Fuchs notes that as the Container Storage Interface (CSI) continues to mature, it is becoming easier to leverage a Kubernetes platform also to foster those hybrid cloud computing initiatives. Because Kubernetes can run anywhere, it provides a level of abstraction that makes it easier to run applications anywhere as well. The challenge now is finding a way to provide those applications with a consistent way to access data regardless of what platform Kubernetes is running on, Fuchs says, adding the NetApp Data Fabric aims to make it easier for organizations to move data wherever it needs to be.
NetApp has extended its fabric even further via Trident, an open source orchestrator that natively integrates Persistent Volume software with Kubernetes.
While it’s not necessarily a requirement, Kubernetes unifies compute and storage in a way that lends itself to HCI platforms.
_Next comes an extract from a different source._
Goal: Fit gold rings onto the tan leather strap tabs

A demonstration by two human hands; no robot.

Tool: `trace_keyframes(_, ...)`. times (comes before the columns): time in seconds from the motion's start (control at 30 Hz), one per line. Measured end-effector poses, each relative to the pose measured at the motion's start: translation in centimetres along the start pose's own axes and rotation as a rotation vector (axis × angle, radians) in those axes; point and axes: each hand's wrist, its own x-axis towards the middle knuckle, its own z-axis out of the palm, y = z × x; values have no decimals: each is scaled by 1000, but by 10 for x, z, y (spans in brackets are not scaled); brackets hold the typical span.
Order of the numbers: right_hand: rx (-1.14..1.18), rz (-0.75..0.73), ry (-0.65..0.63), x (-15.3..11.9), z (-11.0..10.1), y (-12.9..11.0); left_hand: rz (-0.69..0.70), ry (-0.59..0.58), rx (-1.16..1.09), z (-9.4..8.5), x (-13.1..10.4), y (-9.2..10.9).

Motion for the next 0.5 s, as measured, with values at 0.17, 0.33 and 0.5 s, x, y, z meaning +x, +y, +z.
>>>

Within an on-premises IT environment, NetApp offers a FlexPod platform that combines its storage system with the Unified Compute System (UCS) developed by Cisco Systems. NetApp HCI services extend that data fabric out to public clouds, which generally are built on HCI architectures.
The convergence of data and storage management is accelerating at a time when more stateful applications built using containers are showing up on Kubernetes. The first containerized applications were largely stateless. As such, they didn’t require access to persistent storage. This next wave of stateful containerized applications typically include databases that need to access persistent storage.
It’s still early days as far as determining what approach to unifying data and storage management will dominate in the forthcoming era of the hybrid cloud. Most organizations today run applications in multiple clouds that are isolated from one another. As such, the need to unify data and storage management is not yet acute. However, as organizations become more concerned about being locked into a specific cloud provider the ability to move data easily between various platforms becomes a fundamental requirement.
Less clear at the moment, however, is how much that convergence will be driven by traditional storage managers in the enterprise or by chief architects or DevOps teams that are more familiar with the requirements of containerized applications running on top of Kubernetes.